Editor’s Note: This is a guest post, written by Brandon Frazier. He was volunteering at the Ted Cruz rally on Thursday and was inside the main hall of the Weinberg during the James Debacle. Editor Comments from Eric Beasley
We’ve all read and heard the story of James, the transgender teen who was removed from a Ted Cruz rally Thursday. Newspapers and blogs have carried his side of the story. Interestingly enough, only Eric Beasley, local activist and blogger, sought out the Cruz campaign for comment. Beasley obtained a statement from a Maryland for Cruz official indicating their people were not responsible for or involved in removing James from the event. A photo of the incident shows a suited man and a police officer, not campaign staff or volunteers. James claims he was removed because he is transgender, and the public seems to have embraced his story. But we have some unanswered questions and thoughts we’d like to share.
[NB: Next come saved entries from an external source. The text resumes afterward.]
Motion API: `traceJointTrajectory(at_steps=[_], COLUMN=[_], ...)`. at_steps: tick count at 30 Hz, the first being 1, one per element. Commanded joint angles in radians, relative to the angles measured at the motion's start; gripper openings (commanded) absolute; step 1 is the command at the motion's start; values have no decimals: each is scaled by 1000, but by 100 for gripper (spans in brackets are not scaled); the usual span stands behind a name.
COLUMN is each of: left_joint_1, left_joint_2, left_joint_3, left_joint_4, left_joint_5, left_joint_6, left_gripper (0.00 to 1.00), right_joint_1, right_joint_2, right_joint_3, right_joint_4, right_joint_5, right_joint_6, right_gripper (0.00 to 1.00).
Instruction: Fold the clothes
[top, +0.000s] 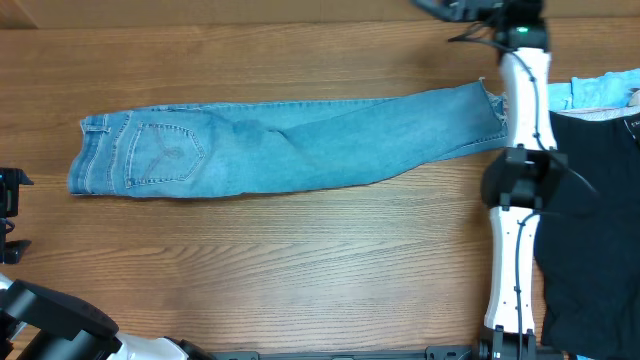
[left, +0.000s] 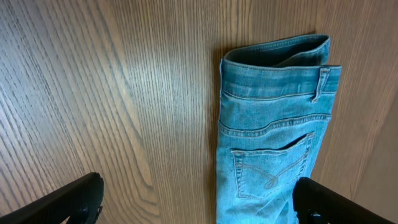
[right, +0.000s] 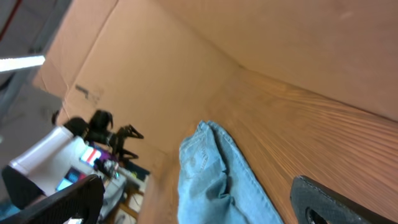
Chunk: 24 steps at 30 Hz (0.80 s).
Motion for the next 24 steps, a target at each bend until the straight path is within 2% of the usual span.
traceJointTrajectory(at_steps=[1, 3, 7, 9, 10, 13, 16, 17, 19, 22, 23, 24], left_joint_1=[-1, -1, -1, -1, -1, -1, -1, -1, -1, -1, -1, -1], left_joint_2=[-18, -18, -18, -18, -18, -18, -18, -18, -18, -18, -18, -18], left_joint_3=[2, 2, 2, 2, 2, 2, 2, 2, 2, 2, 2, 2], left_joint_4=[2, 2, 2, 2, 2, 2, 2, 2, 2, 2, 2, 2], left_joint_5=[7, 7, 7, 7, 7, 7, 7, 7, 7, 7, 7, 7], left_joint_6=[-9, -9, -9, -9, -9, -9, -9, -9, -9, -9, -9, -9], left_gripper=[100, 100, 100, 100, 100, 100, 100, 100, 100, 100, 100, 100], right_joint_1=[-46, -76, -111, -124, -126, -127, -127, -127, -127, -132, -132, -120], right_joint_2=[-42, -86, -141, -168, -179, -222, -230, -230, -230, -242, -249, -250], right_joint_3=[127, 127, 127, 127, 127, 127, 126, 125, 125, 125, 125, 125], right_joint_4=[74, 238, 777, 963, 998, 988, 899, 819, 586, 282, 83, -58], right_joint_5=[-40, -41, -47, -47, -47, -43, -43, -39, 63, 347, 492, 557], right_joint_6=[232, 432, 969, 1162, 1206, 1217, 1219, 1209, 1074, 888, 687, 543], right_gripper=[100, 100, 99, 99, 99, 99, 99, 99, 99, 99, 100, 100])
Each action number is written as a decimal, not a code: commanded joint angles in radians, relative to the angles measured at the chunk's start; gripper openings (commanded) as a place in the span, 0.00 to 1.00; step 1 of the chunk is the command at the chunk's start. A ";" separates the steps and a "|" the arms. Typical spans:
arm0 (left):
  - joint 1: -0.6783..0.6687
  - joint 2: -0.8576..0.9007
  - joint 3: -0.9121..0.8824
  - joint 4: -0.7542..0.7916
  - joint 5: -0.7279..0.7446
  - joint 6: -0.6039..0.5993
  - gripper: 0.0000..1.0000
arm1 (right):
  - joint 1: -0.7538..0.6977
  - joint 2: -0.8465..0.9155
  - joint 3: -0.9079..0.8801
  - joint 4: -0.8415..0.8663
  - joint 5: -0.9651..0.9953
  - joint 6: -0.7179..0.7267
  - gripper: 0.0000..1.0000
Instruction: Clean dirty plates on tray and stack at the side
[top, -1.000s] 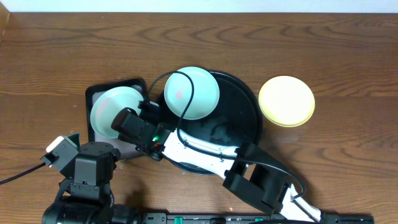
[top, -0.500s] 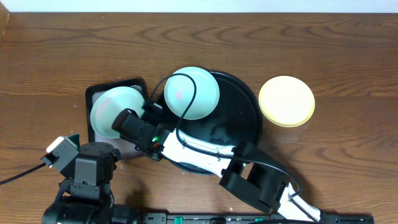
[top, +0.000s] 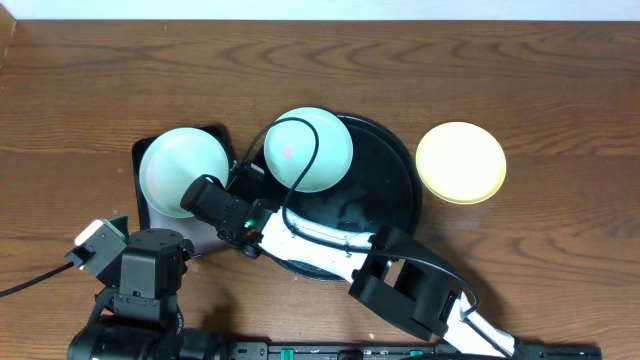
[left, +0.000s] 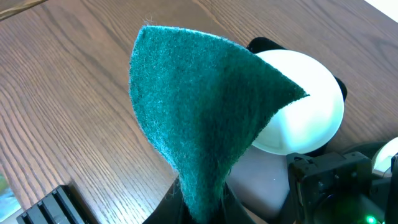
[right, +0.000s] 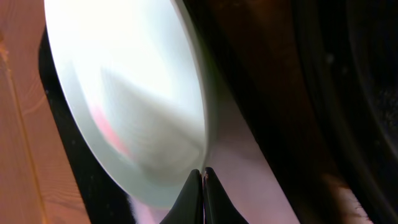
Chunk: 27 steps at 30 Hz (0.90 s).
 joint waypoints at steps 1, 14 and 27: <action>0.003 -0.003 0.009 -0.002 -0.013 -0.009 0.07 | -0.016 -0.014 0.023 0.000 0.033 -0.102 0.01; 0.003 -0.003 0.009 -0.002 -0.012 -0.009 0.08 | -0.045 -0.086 0.161 -0.009 -0.009 -0.706 0.43; 0.003 -0.003 0.009 -0.001 0.003 -0.009 0.08 | -0.411 -0.079 0.566 -0.429 -0.497 -1.171 0.61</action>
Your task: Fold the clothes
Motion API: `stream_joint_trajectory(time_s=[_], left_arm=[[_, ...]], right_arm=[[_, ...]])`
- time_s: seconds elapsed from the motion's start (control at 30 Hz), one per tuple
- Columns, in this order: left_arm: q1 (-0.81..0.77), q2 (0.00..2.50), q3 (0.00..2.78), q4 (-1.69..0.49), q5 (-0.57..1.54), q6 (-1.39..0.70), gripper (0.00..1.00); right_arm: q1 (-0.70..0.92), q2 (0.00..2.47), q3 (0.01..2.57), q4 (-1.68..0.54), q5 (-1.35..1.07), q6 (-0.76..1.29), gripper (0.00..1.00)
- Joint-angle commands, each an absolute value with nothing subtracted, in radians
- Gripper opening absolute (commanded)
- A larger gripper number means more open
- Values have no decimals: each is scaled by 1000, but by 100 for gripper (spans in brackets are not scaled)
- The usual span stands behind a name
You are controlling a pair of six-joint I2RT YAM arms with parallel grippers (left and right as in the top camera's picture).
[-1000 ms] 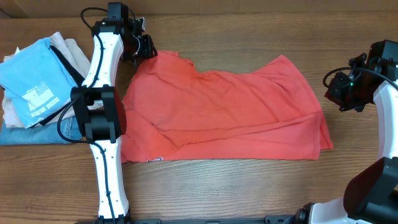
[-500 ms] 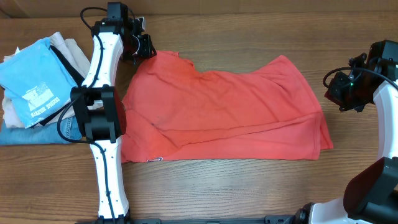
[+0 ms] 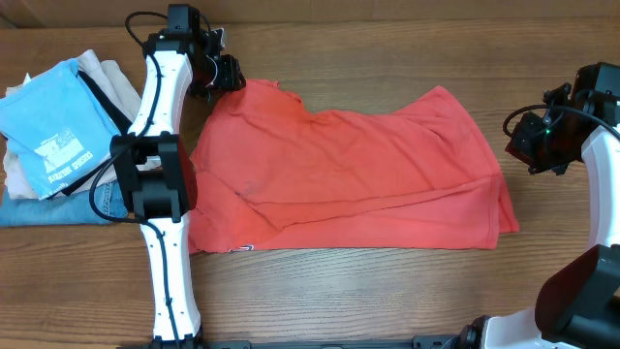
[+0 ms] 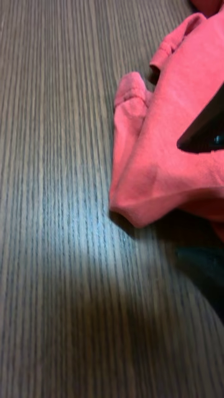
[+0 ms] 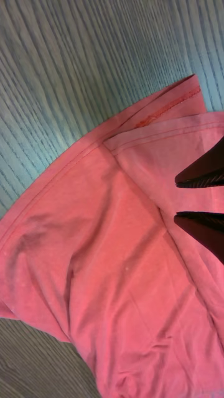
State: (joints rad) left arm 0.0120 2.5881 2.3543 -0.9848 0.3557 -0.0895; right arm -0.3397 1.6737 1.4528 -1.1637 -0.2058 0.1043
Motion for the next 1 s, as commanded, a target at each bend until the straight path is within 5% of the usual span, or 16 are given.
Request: stream_joint_trajectory(time_s=[0.0,0.27,0.4,0.7,0.97], left_arm=[[-1,2613,2352,-991,315,-75,52],[-12,2613,2338,-990,303,-74,34],[-21,2624,2338,-990,303,-74,34],[-22,2624,2339,-998,304,-86,9],[-14,2549,2342,-1059,295,-142,4]], right_arm=[[-341,1666,1465,-1161,-215,100,17],[-341,1666,1465,-1161,-215,100,17],[-341,1666,1465,-1161,-215,100,17],[-341,1666,1465,-1141,-215,100,11],[-340,1666,1465,-1032,-231,96,10]])
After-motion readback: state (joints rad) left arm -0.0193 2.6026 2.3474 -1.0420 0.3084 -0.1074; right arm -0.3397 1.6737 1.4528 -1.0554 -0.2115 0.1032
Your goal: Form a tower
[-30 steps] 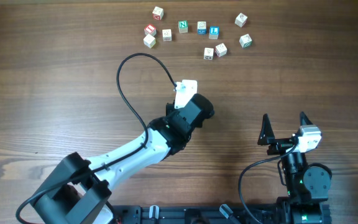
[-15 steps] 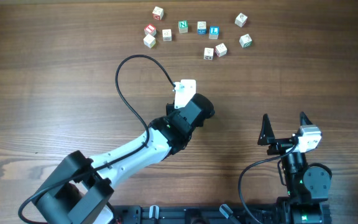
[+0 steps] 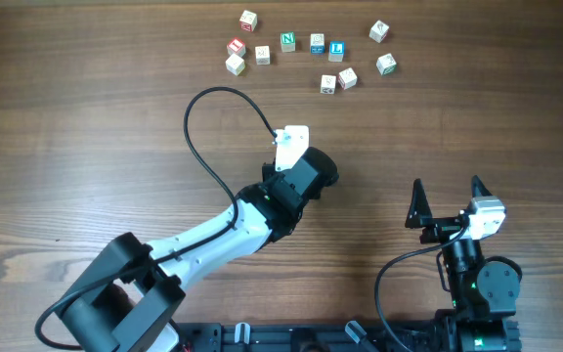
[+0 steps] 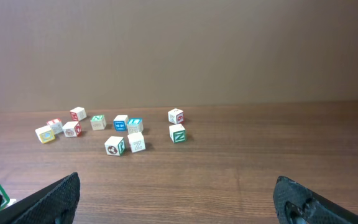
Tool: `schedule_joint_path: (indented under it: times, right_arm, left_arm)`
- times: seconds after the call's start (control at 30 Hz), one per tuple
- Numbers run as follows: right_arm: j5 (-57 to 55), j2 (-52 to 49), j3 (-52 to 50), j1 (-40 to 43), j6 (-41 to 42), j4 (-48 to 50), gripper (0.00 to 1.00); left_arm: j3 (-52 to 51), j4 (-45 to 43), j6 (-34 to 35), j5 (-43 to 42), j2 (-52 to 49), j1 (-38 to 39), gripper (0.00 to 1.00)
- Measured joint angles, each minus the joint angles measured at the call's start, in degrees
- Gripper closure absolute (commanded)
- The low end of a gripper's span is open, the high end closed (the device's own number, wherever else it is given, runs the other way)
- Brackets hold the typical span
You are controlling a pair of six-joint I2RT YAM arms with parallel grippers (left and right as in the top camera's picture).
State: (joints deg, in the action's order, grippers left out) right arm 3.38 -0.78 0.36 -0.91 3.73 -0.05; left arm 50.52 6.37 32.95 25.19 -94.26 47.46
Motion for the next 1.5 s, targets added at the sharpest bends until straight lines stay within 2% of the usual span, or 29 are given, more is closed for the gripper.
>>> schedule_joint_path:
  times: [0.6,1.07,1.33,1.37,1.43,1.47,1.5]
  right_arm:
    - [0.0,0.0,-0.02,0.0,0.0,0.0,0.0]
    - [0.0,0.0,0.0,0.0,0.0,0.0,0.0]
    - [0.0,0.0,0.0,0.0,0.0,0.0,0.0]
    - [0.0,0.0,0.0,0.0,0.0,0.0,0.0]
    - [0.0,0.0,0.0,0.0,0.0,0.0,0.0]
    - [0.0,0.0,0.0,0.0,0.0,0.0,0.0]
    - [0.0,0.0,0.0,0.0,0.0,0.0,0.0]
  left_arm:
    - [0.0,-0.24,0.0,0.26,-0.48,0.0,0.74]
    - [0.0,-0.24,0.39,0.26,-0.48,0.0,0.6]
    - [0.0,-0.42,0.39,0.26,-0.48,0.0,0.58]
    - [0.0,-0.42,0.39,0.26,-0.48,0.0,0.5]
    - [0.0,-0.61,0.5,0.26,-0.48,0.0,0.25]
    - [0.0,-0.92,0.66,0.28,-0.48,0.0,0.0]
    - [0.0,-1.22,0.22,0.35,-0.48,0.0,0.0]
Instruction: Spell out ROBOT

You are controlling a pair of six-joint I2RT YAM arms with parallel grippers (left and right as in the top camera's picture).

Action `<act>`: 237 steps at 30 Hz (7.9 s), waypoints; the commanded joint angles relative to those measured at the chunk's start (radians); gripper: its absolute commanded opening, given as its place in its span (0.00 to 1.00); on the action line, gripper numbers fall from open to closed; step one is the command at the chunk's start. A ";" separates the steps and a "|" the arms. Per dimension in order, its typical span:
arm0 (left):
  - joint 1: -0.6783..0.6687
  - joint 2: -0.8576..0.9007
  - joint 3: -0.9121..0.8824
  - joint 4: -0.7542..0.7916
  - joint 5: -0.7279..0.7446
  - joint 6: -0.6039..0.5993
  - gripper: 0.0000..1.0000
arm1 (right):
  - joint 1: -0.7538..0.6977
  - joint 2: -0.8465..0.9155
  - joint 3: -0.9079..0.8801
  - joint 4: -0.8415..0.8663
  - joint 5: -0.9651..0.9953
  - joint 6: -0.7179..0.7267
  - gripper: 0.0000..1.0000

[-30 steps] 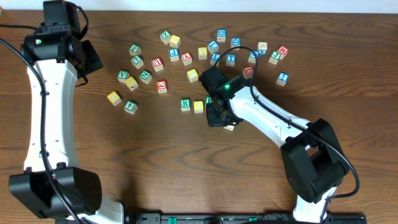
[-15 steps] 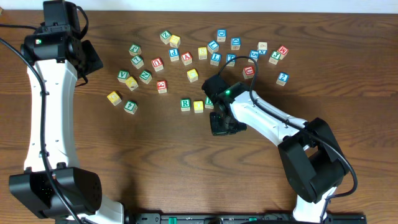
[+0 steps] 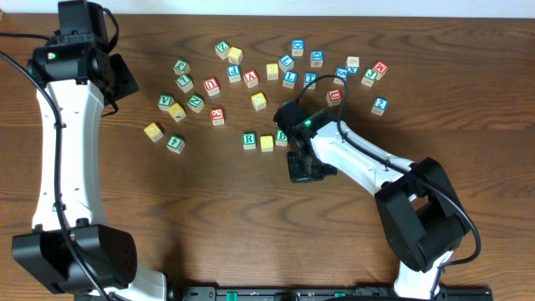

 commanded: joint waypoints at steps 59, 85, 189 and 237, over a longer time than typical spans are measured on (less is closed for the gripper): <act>0.002 0.013 0.003 -0.002 0.010 -0.002 0.57 | -0.042 -0.044 -0.098 0.275 -0.064 -0.058 0.01; 0.002 0.013 0.003 -0.003 0.009 -0.002 0.57 | -0.059 -0.051 0.159 0.058 -0.076 -0.164 0.01; 0.002 0.013 0.003 -0.002 0.009 -0.002 0.57 | -0.130 0.032 0.185 0.222 -0.045 -0.072 0.43; 0.002 0.013 0.003 -0.003 0.009 -0.002 0.57 | -0.090 0.043 0.051 0.280 0.059 -0.333 0.02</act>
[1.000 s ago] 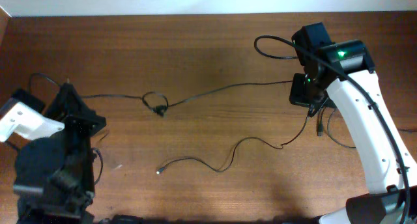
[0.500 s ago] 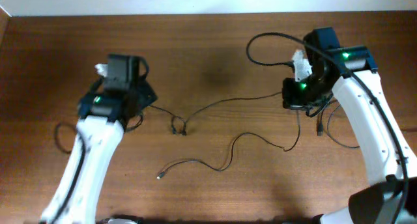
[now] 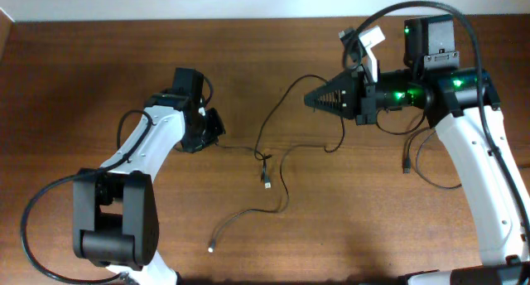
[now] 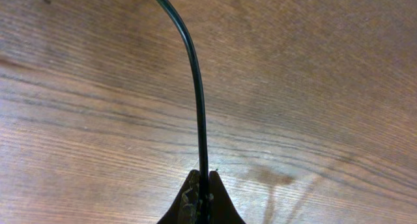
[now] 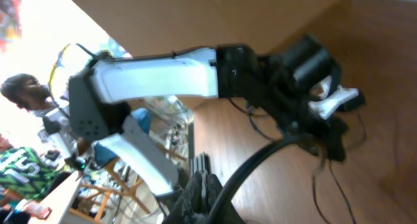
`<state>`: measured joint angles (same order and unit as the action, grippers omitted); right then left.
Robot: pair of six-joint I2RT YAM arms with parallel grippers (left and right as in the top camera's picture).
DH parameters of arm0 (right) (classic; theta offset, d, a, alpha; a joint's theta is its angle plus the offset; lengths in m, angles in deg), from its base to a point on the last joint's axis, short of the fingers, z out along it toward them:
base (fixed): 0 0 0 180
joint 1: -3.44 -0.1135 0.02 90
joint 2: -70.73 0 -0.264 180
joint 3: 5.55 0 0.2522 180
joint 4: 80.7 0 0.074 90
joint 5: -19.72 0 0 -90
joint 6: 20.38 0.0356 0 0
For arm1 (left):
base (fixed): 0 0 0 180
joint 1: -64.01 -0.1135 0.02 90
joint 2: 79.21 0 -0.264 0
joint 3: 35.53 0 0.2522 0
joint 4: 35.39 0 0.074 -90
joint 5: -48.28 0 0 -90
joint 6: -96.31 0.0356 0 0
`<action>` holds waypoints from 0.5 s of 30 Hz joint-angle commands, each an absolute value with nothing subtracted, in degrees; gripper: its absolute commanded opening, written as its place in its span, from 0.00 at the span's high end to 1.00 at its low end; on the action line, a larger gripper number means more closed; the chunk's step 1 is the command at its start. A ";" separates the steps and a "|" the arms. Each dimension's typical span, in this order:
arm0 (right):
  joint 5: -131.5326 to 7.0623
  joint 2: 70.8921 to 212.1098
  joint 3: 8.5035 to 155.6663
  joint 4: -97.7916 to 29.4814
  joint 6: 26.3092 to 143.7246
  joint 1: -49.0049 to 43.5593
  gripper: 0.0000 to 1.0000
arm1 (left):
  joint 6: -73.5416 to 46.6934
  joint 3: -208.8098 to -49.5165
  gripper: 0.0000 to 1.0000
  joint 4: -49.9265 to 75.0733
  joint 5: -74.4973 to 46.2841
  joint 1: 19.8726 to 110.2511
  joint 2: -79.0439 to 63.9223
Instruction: Untangle cables
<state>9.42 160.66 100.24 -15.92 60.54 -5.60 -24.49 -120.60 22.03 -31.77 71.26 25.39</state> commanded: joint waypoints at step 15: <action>-22.01 159.89 101.66 -17.51 73.78 -25.57 0.96 | -24.47 -120.60 1.00 14.35 -11.48 71.04 25.69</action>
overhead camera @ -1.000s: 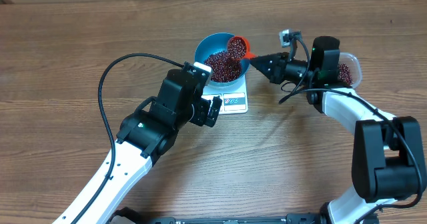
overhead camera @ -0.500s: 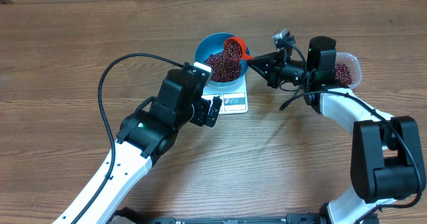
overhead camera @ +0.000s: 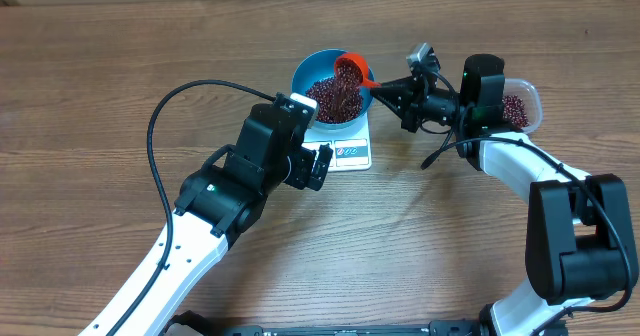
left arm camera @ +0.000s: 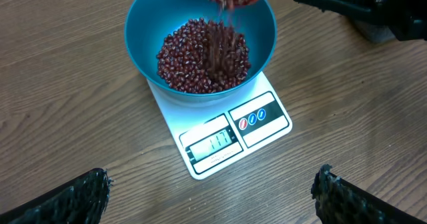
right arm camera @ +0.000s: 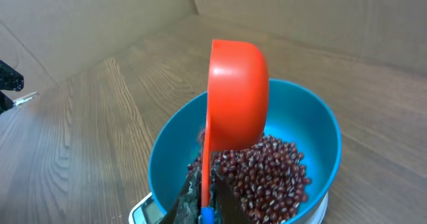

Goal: Scoop item into bowl and weigh 150g on scale
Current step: 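Tilt the red scoop to pour beans into the teal bowl, then hold the tilted scoop over the bowl and shake out remaining beans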

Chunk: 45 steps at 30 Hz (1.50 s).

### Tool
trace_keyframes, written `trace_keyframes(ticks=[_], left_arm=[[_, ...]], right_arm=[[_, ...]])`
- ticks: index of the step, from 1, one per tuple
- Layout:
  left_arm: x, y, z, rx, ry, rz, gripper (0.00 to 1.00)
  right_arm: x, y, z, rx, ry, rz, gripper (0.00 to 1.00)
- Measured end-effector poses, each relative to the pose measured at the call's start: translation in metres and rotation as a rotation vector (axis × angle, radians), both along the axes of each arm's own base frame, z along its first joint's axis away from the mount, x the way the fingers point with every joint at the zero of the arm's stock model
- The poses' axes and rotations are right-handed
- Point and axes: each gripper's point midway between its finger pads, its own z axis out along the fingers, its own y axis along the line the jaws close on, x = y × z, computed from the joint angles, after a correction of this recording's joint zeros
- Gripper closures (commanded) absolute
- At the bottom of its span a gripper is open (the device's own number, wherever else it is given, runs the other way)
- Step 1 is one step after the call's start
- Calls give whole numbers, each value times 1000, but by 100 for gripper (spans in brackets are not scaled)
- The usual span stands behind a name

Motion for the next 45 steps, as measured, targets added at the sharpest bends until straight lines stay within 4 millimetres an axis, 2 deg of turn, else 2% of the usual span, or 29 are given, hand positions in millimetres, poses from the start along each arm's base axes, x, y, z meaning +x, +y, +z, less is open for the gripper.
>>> trace_keyframes(ticks=[45], left_arm=[[0, 0, 0, 0, 0, 0, 0]], right_arm=[[4, 0, 9, -175, -417, 89, 96]])
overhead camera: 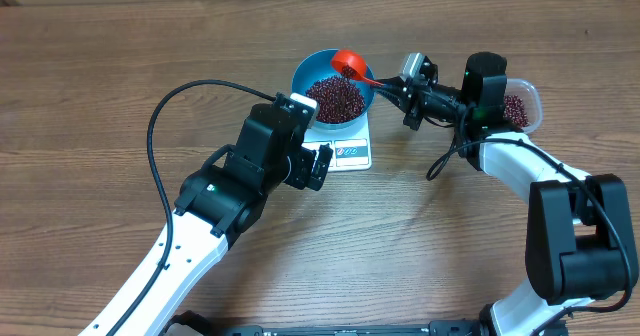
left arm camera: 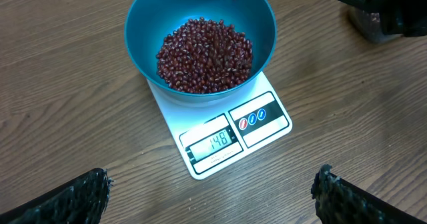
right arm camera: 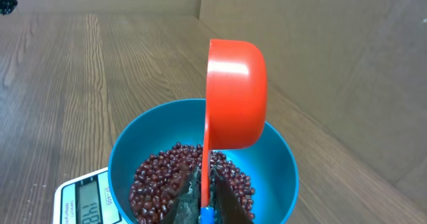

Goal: Scoop item into bowl and weigh 150g on scale
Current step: 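Hold the tilted scoop over the bowl and shake out remaining beans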

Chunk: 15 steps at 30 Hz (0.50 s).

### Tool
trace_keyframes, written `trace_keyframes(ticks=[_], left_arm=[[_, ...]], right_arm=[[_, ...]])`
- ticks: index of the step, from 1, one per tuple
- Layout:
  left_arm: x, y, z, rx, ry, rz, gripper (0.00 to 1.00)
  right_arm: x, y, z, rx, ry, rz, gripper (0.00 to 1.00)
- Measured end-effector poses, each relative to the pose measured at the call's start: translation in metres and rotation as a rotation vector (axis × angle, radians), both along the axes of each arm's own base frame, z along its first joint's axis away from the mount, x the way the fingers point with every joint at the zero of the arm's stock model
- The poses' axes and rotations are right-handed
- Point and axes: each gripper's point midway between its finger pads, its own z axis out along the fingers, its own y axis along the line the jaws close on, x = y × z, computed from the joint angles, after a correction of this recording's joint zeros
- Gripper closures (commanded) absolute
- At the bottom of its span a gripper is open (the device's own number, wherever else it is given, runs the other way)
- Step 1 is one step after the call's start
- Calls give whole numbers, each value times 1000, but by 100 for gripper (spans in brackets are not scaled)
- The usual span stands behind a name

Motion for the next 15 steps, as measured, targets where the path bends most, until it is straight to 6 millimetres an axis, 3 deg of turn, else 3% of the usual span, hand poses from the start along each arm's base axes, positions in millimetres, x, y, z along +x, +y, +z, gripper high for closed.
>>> trace_keyframes(ticks=[15], left_arm=[[0, 0, 0, 0, 0, 1, 0]], right_arm=[[-1, 0, -2, -27, -43, 12, 96]])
First, James and his mother Nicola sat in the back of the hall, directly in front of the press. We’ve talked with numerous volunteers, and they were instructed to usher people forward, to fill the front seats first. Why did James and Nicola sit in back, in front of the press, rather than in an open seat toward the front of the hall?
In his blog, photojournalist Johnny Martyr first notices James as men in suits are escorting James out of the hall and snaps a photo. In the photo James is clearly yelling. According to Johnny, James is yelling toward the press that he is being kicked out because he is transgender. Johnny adds that, until that point, James had not been “loud or aggressive…,” but how would Johnny know what James had been up to before first noticing him?
Editor’s Note: We are not going to steal Mr. Martyr’s pictures, so please visit his blog and see them for yourself. They add an interesting perspective to the story.
According to a Frederick New Post interview , James was told he was removed because he had been seen with a protest group outside. Why would James turn and yell to the press that he was being removed because he was transgender? And how did James know exactly where the press would be? And, given the number of photographers on the scene, why was Johnny Martyr the only one to capture this on film?
We spoke to numerous people who were on the scene, and none of them knew James was transgender. Also, no one seemed to realize he was wearing a flag of significance for transgender people. Most people thought it was a shower curtain. That may explain why he was recognized inside the hall and some people laughed at him outside.
Further, the security detail thought James was a female and called him ma’am. They didn’t know he was transgender. No one seemed to know James was transgender, until he announced it. How could he be removed for being transgender when no one knew that to be the case?
James and Nicola have admitted they held signs outside the event. James reported on his Facebook page that he attended to “gain a better understanding of [Cruz’s] platform.” However, in the News post interview, James was apparently there to “show Cruz supporters that rhetoric about gay and transgender rights hurts real people like him.” That would explain why James and Nicola were carrying signs.
So, which is it? Did James come to learn about Cruz’s platform, or did he come to make a statement about supporters’ rhetoric on transgender issues? Was it pure chance that one self-styled liberal photojournalist decided to attend a Ted Cruz rally, same day and city, and spotted James and Nicola at just the right time? If not the campaign staff or volunteers who removed James from the hall, who is the suited man in Johnny Martyr’s timely snapshot?
Editor’s Note: We have been hearing rumors about a photographer that had set up a time-lapse picture in the Weinberg, to capture the crowd filtering in. I believe it is likely that if such a picture was going on, that the James incident was photographed.
I believe in treating people as their character dictates, not by how they appear, color, gender or otherwise. I believe in the general good of people. I believe in the good in James. But in this case, I believe we may have rushed too quickly to make James a hero, rather than asking some important questions and, more importantly, missing an opportunity to come together in discussion before choosing a side.
There is just enough missing from this story to make it believable, but also just enough to get a skeptic’s wheels turning.